AGMB-129 is an oral GI small molecule inhibitor of ALK-5 (or TGFbetaR1) for the treatment of fibrostenosing Crohn’s disease (FSCD). TGFbeta it is a known master regulator of fibrosis and preliminary clinical data support pathway targeting in fibrotic indications. AGMB-129 is specifically designed to inhibit ALK5 in the gastrointestinal tract. Rapid first-pass metabolism in the liver prevents clinically relevant systemic exposure, offering a better safety profile than other inhibitors in its class. Fibrostenotic complications occur in up to 50% of patients with Crohn’s disease and are the leading cause of bowel resection surgery. However, there are no specific therapies approved for FSCD.

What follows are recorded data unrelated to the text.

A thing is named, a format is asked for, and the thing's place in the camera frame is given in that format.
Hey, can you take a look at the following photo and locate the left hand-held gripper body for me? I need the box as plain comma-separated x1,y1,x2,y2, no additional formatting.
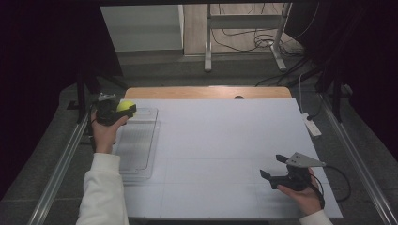
95,93,126,127

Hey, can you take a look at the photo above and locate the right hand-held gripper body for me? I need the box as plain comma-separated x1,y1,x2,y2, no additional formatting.
269,152,327,191

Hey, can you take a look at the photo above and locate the yellow tennis ball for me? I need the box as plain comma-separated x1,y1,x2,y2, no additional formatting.
116,99,136,113

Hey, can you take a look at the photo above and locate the clear plastic tray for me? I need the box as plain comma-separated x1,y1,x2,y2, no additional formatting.
112,107,161,183

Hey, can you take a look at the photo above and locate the person's left hand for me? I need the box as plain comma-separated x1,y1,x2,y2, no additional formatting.
91,112,130,154

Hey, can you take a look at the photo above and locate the person's right hand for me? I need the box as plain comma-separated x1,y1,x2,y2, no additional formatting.
276,168,324,216

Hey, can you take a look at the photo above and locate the black stand leg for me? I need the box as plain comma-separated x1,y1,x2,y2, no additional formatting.
314,69,355,123
66,67,102,125

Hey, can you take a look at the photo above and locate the white power strip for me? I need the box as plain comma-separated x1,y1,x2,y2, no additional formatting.
301,112,323,138

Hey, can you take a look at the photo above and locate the white board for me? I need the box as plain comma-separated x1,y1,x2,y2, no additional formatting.
116,97,344,219

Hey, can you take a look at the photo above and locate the wooden table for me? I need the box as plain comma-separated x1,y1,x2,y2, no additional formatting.
124,86,293,100

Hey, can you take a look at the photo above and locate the white cabinet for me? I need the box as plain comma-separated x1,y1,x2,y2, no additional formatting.
99,4,185,53

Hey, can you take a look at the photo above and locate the black rectangular frame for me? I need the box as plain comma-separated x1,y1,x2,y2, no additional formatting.
79,123,95,145

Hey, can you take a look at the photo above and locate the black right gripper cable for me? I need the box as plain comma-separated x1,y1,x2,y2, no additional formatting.
309,165,352,210

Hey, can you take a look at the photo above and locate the black plug cable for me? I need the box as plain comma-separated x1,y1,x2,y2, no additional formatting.
307,93,326,122

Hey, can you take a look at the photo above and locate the aluminium rail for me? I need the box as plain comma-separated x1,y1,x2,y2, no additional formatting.
27,111,92,225
321,93,398,225

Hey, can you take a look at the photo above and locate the white cable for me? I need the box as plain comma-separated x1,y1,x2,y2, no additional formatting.
298,73,307,115

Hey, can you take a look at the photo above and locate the grey metal stand frame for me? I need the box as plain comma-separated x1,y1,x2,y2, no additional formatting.
204,2,294,73

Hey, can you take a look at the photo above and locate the tangle of black floor cables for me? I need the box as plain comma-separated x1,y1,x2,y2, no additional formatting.
210,2,314,88

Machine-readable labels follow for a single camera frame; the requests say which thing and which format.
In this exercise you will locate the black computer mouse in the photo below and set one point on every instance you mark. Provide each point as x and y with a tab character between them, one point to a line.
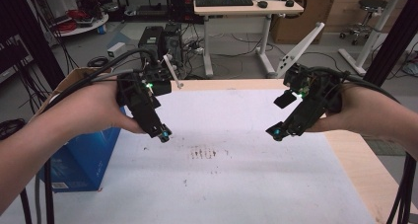
289	3
263	4

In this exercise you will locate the person's left hand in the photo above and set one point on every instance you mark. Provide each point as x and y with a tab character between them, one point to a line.
92	109

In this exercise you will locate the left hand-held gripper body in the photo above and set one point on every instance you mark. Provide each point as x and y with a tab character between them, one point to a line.
141	99

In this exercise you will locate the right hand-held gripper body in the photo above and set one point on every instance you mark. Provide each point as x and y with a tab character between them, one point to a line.
318	92

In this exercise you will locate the person's right hand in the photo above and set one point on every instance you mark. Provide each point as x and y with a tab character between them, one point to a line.
355	109

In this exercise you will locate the blue cardboard box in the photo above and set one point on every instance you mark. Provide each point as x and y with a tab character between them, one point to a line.
85	161

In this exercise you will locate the white desk leg frame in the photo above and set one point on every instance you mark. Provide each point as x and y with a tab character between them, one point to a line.
373	36

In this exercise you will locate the small white box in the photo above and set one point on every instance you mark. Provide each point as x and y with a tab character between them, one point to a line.
116	49

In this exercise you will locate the black frame post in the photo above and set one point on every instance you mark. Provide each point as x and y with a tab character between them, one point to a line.
29	33
394	39

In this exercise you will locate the round white table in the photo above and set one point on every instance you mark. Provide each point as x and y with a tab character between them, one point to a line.
90	26

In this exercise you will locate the grey floor mat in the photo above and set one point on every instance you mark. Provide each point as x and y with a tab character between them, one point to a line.
384	146

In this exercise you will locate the black round stool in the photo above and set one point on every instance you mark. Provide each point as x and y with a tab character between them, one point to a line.
371	5

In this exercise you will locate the black computer tower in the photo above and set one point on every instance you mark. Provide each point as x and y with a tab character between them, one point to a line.
150	39

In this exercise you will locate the white foam mat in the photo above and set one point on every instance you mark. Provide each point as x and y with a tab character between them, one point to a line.
203	191

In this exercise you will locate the large brown cardboard box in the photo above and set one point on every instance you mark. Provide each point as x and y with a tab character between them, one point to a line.
305	16

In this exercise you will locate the grey computer tower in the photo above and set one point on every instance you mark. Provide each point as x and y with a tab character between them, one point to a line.
173	43

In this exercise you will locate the black equipment cabinet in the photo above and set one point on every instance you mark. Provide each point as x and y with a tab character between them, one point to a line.
184	5

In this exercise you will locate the white desk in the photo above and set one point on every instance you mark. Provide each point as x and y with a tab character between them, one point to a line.
246	11

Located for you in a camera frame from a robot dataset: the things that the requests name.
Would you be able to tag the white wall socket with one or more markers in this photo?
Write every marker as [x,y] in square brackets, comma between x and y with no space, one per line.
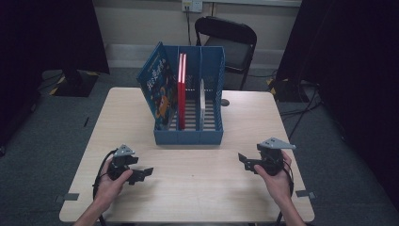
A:
[192,5]

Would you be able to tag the black folding chair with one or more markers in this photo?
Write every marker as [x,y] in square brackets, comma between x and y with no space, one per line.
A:
[232,34]

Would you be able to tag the white book with green leaf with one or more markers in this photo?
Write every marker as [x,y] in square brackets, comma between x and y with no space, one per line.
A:
[202,106]

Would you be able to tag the blue plastic file rack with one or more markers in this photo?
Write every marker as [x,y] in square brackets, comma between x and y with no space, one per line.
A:
[213,62]

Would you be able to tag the person's right hand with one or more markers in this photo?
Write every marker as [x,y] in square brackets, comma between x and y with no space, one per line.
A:
[279,188]

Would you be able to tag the black stand base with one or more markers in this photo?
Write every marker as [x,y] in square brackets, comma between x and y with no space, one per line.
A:
[288,91]
[75,84]

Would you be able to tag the person's left hand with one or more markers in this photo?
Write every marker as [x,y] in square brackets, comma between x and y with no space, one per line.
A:
[109,188]

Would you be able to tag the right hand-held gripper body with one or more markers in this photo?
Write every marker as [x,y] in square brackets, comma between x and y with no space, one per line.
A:
[271,161]

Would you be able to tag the blue cartoon picture book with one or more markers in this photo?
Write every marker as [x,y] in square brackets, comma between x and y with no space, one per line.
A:
[160,88]

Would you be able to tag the grey tape strip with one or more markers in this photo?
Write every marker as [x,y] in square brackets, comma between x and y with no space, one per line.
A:
[67,197]
[306,194]

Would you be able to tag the black curtain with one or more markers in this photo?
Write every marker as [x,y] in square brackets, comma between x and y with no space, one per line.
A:
[37,47]
[354,62]

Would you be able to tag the red picture book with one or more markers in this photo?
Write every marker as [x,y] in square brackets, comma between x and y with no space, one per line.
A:
[180,100]
[184,100]

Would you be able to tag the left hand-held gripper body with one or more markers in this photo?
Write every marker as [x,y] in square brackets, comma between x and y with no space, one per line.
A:
[119,169]

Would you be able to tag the black round table grommet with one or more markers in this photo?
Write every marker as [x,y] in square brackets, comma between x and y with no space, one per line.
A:
[225,102]

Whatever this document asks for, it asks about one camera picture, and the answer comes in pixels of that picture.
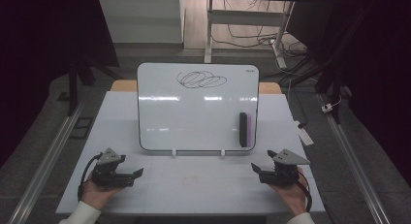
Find hand-held gripper black cable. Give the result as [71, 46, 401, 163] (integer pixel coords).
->
[77, 153, 104, 201]
[292, 170, 314, 213]

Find black floor cables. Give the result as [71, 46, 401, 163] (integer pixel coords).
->
[211, 0, 308, 55]

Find black curtain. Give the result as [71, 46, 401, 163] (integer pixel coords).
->
[287, 0, 411, 186]
[0, 0, 120, 169]

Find black floor plate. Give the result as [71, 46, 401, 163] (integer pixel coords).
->
[70, 116, 95, 141]

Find right hand-held gripper black cable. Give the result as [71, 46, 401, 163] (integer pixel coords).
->
[292, 170, 314, 213]

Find aluminium floor rail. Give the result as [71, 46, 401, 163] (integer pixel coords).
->
[317, 93, 393, 224]
[7, 99, 87, 224]

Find left hand-held gripper black cable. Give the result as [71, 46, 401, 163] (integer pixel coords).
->
[77, 153, 104, 201]

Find white cabinet panel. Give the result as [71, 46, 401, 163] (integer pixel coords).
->
[97, 0, 184, 45]

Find white whiteboard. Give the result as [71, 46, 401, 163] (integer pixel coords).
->
[137, 62, 261, 152]

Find black metal stand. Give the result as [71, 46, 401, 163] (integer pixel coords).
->
[67, 53, 124, 117]
[279, 4, 372, 125]

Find person's right hand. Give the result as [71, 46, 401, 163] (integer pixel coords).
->
[269, 167, 308, 216]

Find person's left hand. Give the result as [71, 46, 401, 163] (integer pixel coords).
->
[79, 178, 126, 211]

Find purple and black whiteboard eraser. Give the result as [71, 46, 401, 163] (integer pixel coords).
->
[238, 112, 253, 148]

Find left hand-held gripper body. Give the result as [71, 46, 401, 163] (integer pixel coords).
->
[91, 147, 135, 189]

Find white desk frame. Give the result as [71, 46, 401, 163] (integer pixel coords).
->
[204, 0, 296, 70]

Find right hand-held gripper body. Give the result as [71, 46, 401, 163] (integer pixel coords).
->
[258, 148, 311, 187]

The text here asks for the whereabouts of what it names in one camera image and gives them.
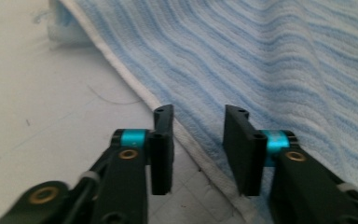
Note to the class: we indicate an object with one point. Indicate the white foam mat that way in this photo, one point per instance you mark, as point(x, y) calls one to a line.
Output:
point(43, 109)

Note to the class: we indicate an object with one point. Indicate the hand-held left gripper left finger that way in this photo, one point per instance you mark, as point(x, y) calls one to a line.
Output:
point(161, 155)

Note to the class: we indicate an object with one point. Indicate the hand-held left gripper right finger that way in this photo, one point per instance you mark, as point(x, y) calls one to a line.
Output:
point(245, 155)

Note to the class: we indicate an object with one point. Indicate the light blue striped towel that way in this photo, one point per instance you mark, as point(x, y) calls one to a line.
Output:
point(245, 56)

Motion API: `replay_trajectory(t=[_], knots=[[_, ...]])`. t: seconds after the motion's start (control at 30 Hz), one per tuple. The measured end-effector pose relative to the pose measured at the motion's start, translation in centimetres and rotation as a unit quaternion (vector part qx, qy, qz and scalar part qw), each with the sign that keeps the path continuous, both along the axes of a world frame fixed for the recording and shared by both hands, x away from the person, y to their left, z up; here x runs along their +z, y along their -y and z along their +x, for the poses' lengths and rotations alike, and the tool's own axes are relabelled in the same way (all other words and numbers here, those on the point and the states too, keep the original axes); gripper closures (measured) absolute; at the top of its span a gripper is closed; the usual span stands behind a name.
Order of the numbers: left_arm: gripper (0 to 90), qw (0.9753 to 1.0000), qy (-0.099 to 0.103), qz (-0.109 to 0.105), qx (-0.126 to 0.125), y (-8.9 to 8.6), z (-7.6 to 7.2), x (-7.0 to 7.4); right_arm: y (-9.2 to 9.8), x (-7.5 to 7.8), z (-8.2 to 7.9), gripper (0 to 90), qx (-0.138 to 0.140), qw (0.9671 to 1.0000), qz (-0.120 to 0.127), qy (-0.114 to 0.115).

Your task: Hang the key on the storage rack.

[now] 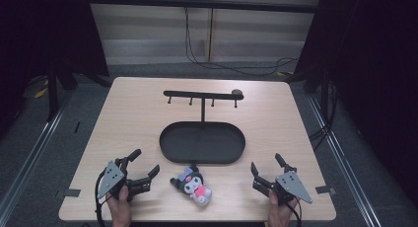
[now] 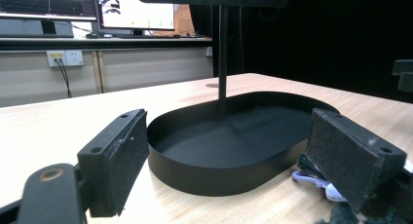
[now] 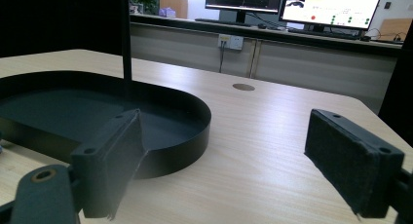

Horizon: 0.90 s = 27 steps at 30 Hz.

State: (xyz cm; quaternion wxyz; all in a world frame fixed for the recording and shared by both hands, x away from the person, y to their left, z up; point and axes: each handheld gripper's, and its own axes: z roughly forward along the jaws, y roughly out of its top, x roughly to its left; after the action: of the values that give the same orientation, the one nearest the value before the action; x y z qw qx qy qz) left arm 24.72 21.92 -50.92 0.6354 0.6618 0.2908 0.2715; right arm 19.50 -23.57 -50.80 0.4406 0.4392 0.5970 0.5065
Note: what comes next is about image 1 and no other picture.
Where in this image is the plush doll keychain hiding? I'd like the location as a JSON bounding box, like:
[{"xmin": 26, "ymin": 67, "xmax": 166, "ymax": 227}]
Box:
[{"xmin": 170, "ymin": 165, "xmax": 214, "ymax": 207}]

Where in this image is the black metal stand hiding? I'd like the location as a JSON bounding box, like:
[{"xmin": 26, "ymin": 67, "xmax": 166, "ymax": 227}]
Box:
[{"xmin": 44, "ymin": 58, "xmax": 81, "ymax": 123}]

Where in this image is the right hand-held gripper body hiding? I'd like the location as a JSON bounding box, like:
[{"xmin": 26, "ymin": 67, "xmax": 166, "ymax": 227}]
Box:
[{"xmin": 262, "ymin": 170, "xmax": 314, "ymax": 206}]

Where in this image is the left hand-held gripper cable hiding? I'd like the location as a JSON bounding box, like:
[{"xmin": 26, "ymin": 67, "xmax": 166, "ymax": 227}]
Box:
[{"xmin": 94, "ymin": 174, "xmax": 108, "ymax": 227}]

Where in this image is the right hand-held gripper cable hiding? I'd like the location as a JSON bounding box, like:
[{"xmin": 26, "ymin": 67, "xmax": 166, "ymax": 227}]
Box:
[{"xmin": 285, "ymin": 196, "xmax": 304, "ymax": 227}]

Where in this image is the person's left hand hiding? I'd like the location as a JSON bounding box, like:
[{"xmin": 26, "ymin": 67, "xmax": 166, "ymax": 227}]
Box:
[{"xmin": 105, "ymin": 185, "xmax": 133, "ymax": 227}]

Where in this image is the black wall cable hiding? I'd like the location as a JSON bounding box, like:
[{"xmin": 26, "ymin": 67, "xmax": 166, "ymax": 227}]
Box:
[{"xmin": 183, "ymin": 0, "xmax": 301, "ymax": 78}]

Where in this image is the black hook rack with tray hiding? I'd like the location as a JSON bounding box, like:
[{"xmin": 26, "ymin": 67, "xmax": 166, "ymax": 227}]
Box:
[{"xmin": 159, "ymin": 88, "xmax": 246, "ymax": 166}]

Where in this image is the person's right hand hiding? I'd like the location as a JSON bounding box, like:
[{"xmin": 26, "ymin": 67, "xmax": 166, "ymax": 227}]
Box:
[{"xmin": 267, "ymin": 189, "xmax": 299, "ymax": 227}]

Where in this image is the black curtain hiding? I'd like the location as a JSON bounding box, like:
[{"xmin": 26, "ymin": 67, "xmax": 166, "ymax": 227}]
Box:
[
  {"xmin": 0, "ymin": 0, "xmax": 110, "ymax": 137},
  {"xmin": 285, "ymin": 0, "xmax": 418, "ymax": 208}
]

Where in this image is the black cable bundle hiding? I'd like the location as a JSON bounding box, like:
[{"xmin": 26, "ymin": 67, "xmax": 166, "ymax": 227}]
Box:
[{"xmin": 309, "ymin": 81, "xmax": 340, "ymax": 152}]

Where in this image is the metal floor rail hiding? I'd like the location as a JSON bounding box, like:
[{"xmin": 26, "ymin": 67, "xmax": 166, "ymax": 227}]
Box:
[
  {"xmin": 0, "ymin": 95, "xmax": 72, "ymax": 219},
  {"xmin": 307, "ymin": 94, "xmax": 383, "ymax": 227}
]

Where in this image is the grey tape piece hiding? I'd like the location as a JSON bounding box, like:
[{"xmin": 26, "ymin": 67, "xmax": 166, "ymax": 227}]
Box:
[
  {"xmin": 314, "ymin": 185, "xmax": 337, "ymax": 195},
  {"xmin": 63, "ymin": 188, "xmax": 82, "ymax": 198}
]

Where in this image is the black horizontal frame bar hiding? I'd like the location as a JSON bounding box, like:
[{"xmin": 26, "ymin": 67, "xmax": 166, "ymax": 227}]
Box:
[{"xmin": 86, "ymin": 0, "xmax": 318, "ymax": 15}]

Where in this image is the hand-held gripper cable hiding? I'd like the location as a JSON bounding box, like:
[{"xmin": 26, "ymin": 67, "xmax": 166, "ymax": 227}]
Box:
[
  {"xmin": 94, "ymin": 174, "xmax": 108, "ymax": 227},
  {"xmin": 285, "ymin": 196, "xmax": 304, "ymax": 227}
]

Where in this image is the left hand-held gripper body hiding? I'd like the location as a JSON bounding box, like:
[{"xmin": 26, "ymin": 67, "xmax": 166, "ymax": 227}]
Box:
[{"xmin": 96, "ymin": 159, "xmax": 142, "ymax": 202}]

Agomab is translating deep expertise in growth factor biology to pioneer and develop new treatments that aim to resolve fibrosis, repair tissue structure and restore organ function. By combining new scientific insights with robust drug development and a long-term corporate vision, we are building a broad clinical pipeline of differentiated programs with disease-modifying potential in fibrotic diseases.